After losing $25 million to hackers, dForce CEO releases a statement mentioning that hackers have tried to contact them.
Recently we reported that decentralized finance company dForce’s lending protocol Lendf has lost almost 99% of its managed funds in an attack that drained almost $25 million worth BTC and ETH. The attack was performed at 8:45 Beijing time Sunday at block height 9899681. Some DeFi protocol builders speculate that the attack was performed by utilizing a vulnerability in imBTC, an ERC777 Ethereum token pegged 1:1 with bitcoin.
Commenting on the recent scheme of things dForce CEO Mindao Yang has released a public statement, stating that the hackers have tried to contact them and it seems that they concluded their attack.
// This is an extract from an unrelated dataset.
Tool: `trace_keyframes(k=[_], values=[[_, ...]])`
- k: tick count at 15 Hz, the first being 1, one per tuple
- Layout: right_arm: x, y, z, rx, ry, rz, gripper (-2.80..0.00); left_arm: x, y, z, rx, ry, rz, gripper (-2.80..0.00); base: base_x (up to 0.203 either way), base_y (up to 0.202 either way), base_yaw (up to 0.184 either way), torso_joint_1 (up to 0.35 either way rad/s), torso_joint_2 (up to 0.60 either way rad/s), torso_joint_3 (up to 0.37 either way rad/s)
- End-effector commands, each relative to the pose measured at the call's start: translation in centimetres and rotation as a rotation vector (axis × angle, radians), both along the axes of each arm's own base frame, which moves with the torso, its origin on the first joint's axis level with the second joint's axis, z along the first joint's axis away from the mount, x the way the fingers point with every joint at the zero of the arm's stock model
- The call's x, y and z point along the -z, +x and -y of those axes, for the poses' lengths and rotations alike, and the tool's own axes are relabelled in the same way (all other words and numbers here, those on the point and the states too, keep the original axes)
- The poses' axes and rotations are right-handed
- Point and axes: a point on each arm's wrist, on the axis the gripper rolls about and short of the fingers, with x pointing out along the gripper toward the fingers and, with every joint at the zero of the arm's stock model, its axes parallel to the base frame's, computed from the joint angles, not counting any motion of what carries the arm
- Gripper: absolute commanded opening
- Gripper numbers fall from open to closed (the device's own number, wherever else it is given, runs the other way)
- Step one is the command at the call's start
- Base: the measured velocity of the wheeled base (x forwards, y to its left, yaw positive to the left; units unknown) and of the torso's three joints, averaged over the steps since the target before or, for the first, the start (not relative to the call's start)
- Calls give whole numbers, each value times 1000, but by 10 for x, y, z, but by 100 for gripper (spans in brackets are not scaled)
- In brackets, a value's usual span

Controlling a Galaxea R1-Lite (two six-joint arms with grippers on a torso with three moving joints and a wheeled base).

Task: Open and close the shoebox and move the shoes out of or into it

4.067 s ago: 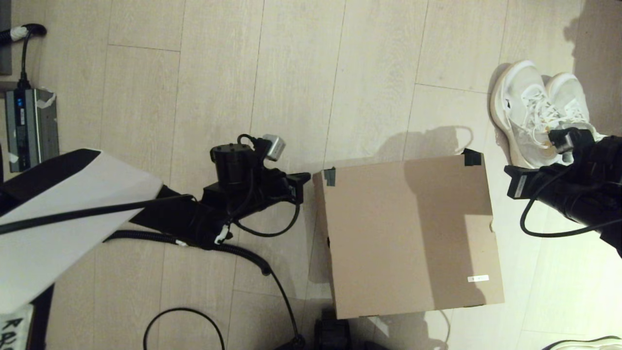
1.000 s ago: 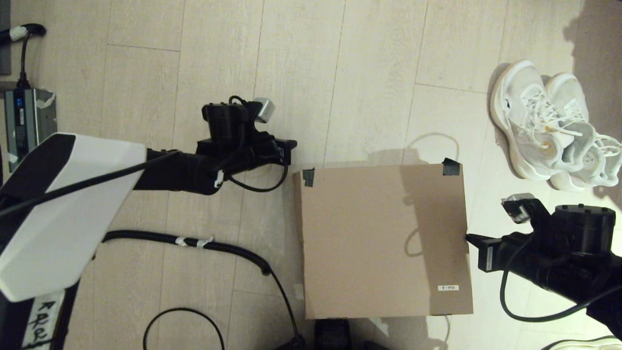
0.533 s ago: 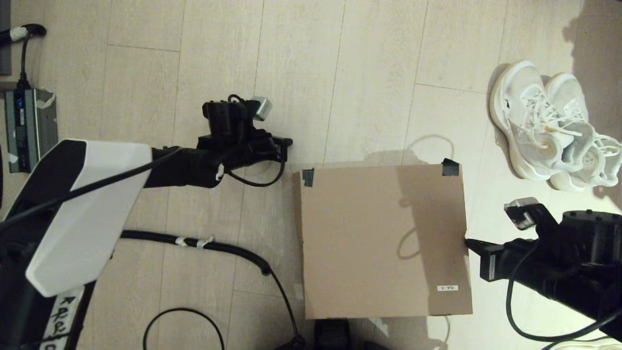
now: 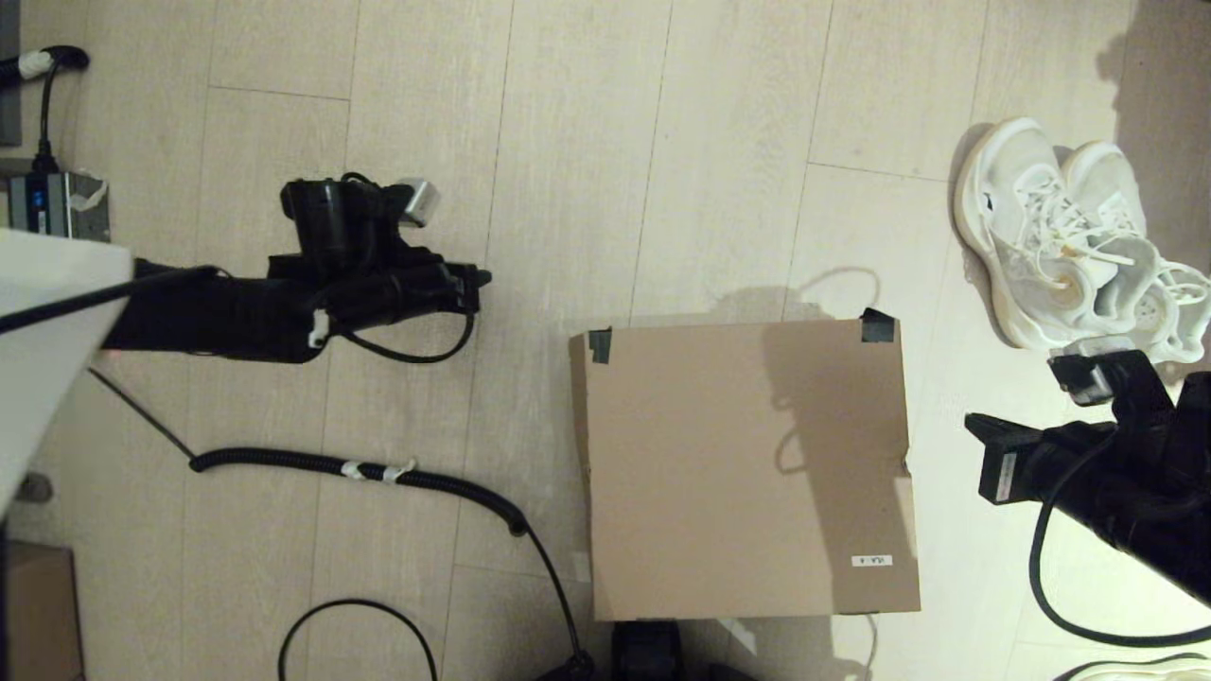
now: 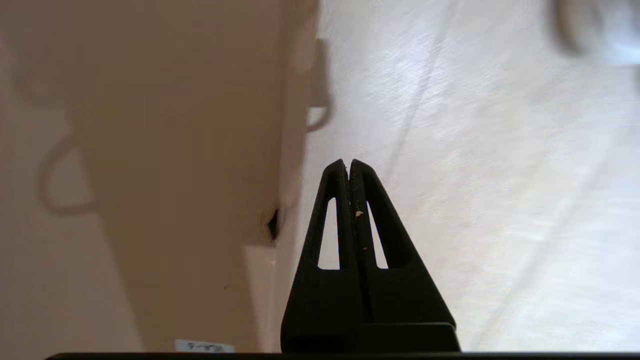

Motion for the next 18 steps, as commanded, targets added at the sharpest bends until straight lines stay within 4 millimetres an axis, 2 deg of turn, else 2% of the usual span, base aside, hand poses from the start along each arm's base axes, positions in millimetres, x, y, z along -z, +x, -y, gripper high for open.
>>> trace_keyframes(k=[1, 3, 5, 7, 9, 11, 13, 16, 18], values=[[-17, -21, -5, 42, -27, 92, -280, -30, -60, -24, -34, -7, 28, -280, 0, 0, 0, 0, 0, 0], [-23, -57, -6, 40, -70, 161, -280, -40, -131, -45, -70, -18, 40, -280, 0, 0, 0, 0, 0, 0], [-21, -101, 2, 56, -94, 232, -280, -47, -208, -63, -110, -34, 98, -280, 0, 0, 0, 0, 0, 0], [-17, -141, 17, 151, -70, 303, -280, -36, -282, -79, -179, -42, 160, -280, 0, 0, 0, 0, 0, 0], [-9, -176, 27, 266, -35, 369, -280, -9, -335, -89, -282, -40, 199, -280, 0, 0, 0, 0, 0, 0], [9, -208, 29, 277, -69, 395, -280, 31, -367, -90, -334, -28, 159, -280, 0, 0, 0, 0, 0, 0], [34, -235, 28, 222, -115, 369, -280, 65, -386, -87, -318, -27, 33, -280, 0, 0, 0, 0, 0, 0], [62, -249, 27, 124, -221, 221, -280, 107, -407, -84, -411, -3, -148, -280, 0, 0, 0, 0, 0, 0], [67, -249, 25, 57, -292, 136, -280, 133, -419, -83, -478, 7, -212, -280, 0, 0, 0, 0, 0, 0]])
Yes I know that this meme is getting a bit stale and I know this also makes me a gigantic piece of shit but it just had to be done. I'm sorry pic.twitter.com/7RTO6GpYKj
— Larry Cermak (@lawmaster) April 19, 2020
He went on to add, “We are doing everything in our power to contain the situation. We have contacted law enforcement in several jurisdictions, reached out to asset issuers and exchanges to track down and blacklist the hacker(s) address and engaged our legal teams.”
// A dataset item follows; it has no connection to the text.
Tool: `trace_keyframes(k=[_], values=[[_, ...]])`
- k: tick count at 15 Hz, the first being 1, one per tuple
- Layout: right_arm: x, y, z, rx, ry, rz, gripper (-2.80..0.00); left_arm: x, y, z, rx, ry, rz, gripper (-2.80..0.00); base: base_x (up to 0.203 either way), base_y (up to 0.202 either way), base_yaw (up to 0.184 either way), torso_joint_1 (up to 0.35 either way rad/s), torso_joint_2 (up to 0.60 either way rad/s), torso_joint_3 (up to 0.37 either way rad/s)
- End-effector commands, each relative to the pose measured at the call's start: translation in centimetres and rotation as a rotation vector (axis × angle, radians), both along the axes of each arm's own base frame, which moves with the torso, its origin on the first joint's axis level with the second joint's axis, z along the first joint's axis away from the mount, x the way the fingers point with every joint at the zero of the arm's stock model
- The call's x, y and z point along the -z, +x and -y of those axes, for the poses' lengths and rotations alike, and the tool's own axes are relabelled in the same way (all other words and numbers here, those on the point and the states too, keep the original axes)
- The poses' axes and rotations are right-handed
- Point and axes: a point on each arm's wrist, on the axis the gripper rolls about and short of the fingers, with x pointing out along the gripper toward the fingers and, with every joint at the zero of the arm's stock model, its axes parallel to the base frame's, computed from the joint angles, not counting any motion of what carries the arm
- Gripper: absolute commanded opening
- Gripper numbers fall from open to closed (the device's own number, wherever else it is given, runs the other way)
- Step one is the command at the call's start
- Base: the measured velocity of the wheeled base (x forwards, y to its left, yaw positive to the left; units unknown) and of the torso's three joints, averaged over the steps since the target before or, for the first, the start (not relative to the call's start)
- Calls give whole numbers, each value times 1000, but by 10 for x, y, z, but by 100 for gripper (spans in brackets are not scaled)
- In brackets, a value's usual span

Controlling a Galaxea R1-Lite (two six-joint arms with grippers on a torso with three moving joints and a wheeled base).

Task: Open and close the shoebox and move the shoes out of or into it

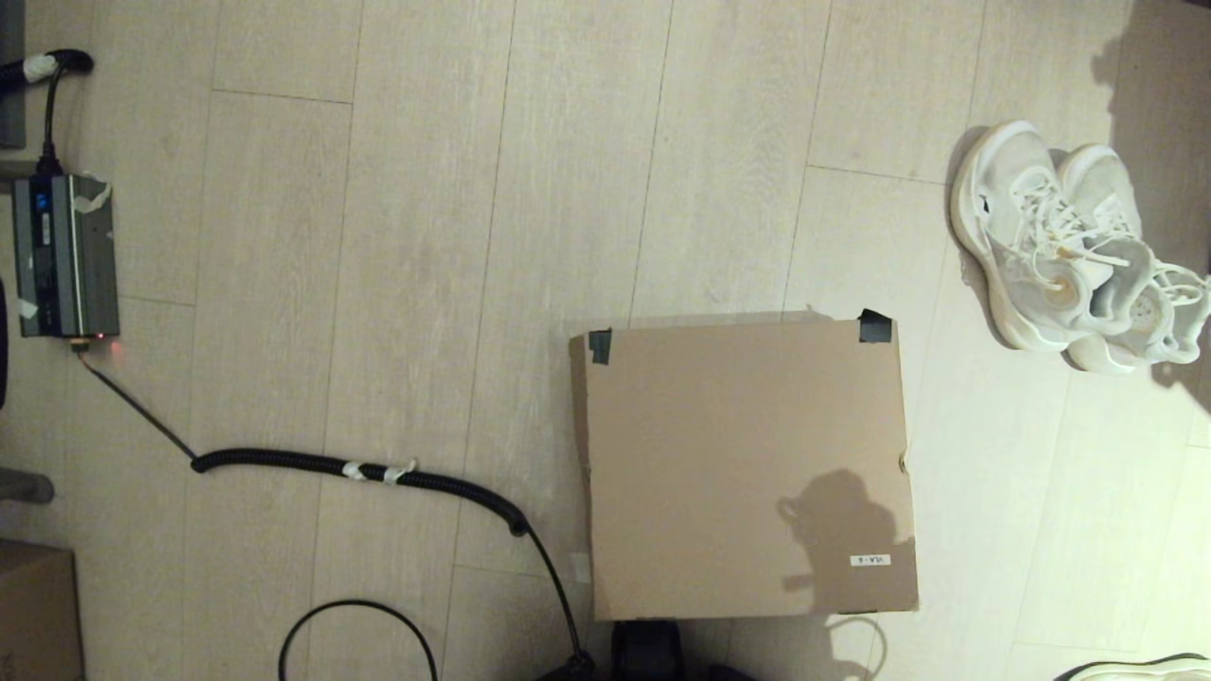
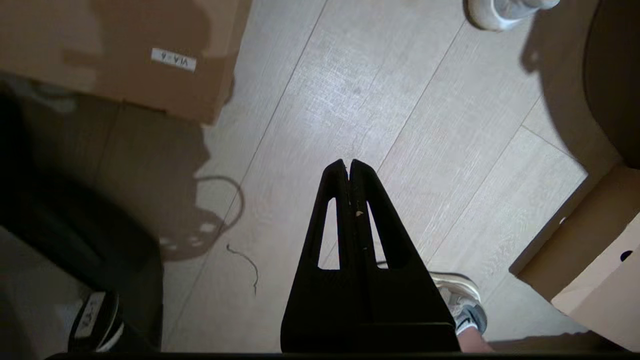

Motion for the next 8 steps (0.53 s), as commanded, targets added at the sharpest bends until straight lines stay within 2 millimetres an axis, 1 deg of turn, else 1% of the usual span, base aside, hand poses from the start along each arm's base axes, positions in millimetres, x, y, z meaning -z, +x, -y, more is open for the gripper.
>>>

While taking full responsibility for the mishap, Yang said, “This attack was my failure. While I did not execute it, I should have anticipated it and taken actions to prevent it. My heart goes out to everyone harmed, and I will do everything in my power to make this right. I sincerely apologize to our users, to our new investors, and to my team for letting them down.”
To give a better idea to users about the hack, Yang urged them to visit Peckshield’s report. Peckshield is a Chinese blockchain security firm.
The report suggests, “It is also important to notice that ERC777 itself is a community-established token standard with its advanced features for various scenarios. However, these advanced features might not be compatible with certain DeFi scenarios. Worse, such incompatibility could further lead to undesirable consequences.”
The idea of negotiating with hackers is a long tradition in the crypto community. Post attacks, hackers are often offered incentives to reveal technical vulnerabilities that allowed them to carry out the heist. It would be interesting to note, how things pan out in this case.